(TASK INSTRUCTIONS)
Could you please return each line of the data that has the word "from"?

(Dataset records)
*** Block opens ***

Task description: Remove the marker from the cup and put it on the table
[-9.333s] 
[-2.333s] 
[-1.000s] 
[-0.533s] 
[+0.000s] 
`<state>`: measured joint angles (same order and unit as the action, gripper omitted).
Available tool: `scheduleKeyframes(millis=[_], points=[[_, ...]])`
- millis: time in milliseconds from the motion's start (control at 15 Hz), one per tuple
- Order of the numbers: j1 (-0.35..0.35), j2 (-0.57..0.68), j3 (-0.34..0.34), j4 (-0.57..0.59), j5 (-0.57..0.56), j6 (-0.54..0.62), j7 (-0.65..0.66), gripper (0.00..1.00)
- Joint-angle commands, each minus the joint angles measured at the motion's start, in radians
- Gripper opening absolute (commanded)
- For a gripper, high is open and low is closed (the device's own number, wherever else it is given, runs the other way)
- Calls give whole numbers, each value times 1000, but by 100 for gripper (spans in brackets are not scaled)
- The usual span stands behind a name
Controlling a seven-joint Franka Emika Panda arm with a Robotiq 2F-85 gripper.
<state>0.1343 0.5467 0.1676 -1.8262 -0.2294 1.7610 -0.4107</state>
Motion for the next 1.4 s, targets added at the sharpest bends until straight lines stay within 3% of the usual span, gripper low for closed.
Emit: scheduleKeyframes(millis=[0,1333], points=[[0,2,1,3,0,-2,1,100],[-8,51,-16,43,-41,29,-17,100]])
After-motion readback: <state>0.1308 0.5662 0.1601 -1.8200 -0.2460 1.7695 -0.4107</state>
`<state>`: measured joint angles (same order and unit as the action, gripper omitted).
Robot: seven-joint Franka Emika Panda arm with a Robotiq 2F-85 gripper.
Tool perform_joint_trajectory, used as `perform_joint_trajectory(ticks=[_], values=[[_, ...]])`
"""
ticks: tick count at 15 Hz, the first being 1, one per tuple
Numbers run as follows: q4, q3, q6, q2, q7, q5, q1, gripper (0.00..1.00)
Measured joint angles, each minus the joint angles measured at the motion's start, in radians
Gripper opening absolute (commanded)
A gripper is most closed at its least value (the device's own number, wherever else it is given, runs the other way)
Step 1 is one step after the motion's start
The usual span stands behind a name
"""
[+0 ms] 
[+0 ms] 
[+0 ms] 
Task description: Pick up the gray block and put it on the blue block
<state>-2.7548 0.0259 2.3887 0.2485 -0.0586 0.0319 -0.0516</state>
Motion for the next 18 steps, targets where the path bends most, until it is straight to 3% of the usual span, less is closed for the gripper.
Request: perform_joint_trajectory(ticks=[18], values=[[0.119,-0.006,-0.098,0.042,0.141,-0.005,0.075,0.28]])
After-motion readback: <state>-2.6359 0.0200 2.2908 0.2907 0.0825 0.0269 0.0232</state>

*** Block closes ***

(TASK OUTPUT)
Task description: Remove the marker from the cup and put it on the table
- millis: time in milliseconds from the motion's start (control at 15 Hz), one per tuple

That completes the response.